### About this exercise
Lines where the string "plastic" appears are to be copied from the entries below.

-- Extracted entries follows --

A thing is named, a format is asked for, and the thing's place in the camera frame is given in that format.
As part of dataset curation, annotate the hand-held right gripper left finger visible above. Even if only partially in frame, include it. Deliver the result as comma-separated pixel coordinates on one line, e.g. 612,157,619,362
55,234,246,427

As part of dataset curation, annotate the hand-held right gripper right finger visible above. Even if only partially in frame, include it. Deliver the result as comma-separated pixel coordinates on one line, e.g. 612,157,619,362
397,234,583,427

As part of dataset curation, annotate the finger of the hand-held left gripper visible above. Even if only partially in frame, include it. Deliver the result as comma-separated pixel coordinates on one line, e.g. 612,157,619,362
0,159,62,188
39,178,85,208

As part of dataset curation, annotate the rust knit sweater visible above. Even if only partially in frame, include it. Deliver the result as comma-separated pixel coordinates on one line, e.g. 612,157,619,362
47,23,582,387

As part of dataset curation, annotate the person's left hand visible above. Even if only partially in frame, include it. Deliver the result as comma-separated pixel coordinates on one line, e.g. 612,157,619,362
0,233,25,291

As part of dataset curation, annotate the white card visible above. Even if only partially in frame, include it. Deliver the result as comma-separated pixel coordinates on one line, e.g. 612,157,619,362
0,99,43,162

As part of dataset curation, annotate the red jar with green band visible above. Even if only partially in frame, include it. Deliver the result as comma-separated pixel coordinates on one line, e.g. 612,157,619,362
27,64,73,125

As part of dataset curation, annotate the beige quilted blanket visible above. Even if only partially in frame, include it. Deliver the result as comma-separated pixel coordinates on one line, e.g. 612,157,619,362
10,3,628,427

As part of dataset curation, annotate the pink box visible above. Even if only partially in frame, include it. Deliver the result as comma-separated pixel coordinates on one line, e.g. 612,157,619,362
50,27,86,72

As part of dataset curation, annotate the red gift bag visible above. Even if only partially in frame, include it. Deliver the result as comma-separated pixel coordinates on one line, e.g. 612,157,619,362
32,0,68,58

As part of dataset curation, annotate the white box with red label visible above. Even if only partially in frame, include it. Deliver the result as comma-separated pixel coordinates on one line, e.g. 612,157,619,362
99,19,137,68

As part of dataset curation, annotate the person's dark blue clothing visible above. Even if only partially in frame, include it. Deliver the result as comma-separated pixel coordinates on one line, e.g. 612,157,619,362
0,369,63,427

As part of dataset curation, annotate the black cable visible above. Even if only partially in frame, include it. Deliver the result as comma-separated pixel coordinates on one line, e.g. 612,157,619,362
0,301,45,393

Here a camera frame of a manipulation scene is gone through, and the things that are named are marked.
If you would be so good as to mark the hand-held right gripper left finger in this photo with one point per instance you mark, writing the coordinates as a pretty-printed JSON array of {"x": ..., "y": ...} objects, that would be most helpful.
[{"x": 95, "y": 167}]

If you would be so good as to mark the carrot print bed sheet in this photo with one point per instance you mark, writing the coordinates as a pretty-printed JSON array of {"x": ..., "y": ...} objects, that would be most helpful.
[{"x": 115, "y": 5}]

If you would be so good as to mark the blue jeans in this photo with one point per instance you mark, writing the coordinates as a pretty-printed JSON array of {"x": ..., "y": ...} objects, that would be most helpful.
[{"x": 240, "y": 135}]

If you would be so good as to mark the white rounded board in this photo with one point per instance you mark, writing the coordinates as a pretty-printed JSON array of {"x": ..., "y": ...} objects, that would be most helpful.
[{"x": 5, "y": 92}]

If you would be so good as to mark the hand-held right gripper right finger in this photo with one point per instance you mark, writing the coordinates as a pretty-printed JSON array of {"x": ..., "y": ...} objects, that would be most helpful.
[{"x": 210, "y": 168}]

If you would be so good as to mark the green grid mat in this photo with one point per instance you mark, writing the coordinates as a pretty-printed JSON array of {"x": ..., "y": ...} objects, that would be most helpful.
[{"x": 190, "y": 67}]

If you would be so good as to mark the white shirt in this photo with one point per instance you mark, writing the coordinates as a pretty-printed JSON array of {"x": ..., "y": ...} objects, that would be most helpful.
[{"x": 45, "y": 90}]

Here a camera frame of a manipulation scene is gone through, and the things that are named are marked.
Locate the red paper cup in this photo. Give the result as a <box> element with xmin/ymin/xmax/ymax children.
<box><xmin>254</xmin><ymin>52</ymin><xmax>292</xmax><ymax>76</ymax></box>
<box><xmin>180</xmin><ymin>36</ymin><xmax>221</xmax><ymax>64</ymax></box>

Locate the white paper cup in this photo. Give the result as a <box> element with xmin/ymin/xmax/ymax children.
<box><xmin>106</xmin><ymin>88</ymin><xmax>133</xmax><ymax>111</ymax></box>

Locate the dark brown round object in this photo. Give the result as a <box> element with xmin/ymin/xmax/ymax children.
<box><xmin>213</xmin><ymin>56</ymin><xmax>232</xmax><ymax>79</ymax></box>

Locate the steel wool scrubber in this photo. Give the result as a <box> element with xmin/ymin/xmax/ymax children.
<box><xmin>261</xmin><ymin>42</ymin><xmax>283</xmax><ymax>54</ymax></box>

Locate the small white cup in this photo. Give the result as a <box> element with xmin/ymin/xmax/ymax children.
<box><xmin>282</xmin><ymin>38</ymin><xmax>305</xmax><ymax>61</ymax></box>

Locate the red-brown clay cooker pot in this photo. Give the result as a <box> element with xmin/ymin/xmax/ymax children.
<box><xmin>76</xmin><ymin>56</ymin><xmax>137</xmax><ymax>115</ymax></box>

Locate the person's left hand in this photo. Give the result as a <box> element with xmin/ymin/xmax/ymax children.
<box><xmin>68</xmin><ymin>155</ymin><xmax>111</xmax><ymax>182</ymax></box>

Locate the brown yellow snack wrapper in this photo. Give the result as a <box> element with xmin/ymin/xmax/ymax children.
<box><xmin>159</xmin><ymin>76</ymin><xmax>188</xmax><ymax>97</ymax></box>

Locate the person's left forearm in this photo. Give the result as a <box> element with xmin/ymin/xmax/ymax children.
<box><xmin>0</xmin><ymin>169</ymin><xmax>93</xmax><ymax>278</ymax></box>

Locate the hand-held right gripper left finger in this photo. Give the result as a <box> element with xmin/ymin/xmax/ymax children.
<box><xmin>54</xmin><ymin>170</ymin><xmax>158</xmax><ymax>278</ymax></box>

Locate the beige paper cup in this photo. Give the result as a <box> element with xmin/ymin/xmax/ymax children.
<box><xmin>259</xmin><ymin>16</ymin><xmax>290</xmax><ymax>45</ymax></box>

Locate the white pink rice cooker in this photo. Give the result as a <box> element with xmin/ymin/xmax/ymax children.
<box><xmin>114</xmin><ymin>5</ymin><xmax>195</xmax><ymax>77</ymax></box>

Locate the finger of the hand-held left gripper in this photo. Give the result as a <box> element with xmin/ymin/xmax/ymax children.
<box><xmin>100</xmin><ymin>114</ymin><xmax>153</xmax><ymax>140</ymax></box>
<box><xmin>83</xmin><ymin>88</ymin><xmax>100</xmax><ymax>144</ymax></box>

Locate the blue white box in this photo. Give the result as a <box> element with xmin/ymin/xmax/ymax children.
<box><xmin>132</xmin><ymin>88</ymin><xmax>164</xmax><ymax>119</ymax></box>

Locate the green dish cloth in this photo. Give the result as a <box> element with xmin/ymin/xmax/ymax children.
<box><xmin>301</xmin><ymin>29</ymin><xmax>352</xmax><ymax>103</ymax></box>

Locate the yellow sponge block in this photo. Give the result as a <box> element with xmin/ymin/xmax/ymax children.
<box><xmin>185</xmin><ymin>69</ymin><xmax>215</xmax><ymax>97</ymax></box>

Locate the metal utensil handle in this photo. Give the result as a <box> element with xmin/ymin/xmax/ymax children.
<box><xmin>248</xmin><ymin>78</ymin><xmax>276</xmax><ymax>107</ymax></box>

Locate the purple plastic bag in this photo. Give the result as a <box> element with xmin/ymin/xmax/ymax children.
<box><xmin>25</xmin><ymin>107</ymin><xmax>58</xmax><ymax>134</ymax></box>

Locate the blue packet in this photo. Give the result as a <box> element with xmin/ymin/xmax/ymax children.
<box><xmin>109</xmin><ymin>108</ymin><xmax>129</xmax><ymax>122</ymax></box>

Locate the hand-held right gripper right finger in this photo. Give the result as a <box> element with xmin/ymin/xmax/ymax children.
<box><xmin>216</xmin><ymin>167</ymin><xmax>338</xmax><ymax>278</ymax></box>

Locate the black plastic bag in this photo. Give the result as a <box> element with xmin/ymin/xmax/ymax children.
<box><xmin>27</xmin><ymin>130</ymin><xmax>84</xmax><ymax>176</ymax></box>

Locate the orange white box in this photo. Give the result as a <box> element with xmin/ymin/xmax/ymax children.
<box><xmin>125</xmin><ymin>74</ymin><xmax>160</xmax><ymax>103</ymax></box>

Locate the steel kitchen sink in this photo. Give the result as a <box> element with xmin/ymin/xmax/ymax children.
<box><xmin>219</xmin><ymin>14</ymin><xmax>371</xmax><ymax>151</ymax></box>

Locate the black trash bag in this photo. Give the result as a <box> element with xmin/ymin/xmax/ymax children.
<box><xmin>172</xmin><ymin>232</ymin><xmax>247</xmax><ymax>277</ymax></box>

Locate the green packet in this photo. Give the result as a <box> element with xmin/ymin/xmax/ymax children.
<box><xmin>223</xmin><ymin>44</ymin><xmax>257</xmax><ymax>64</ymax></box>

-- Extracted entries concluded --

### Result below
Locate the purple plastic bag in this photo. Give the result as a <box> element with xmin/ymin/xmax/ymax children.
Locate the black plastic bag in this photo. Give the result as a <box> element with xmin/ymin/xmax/ymax children.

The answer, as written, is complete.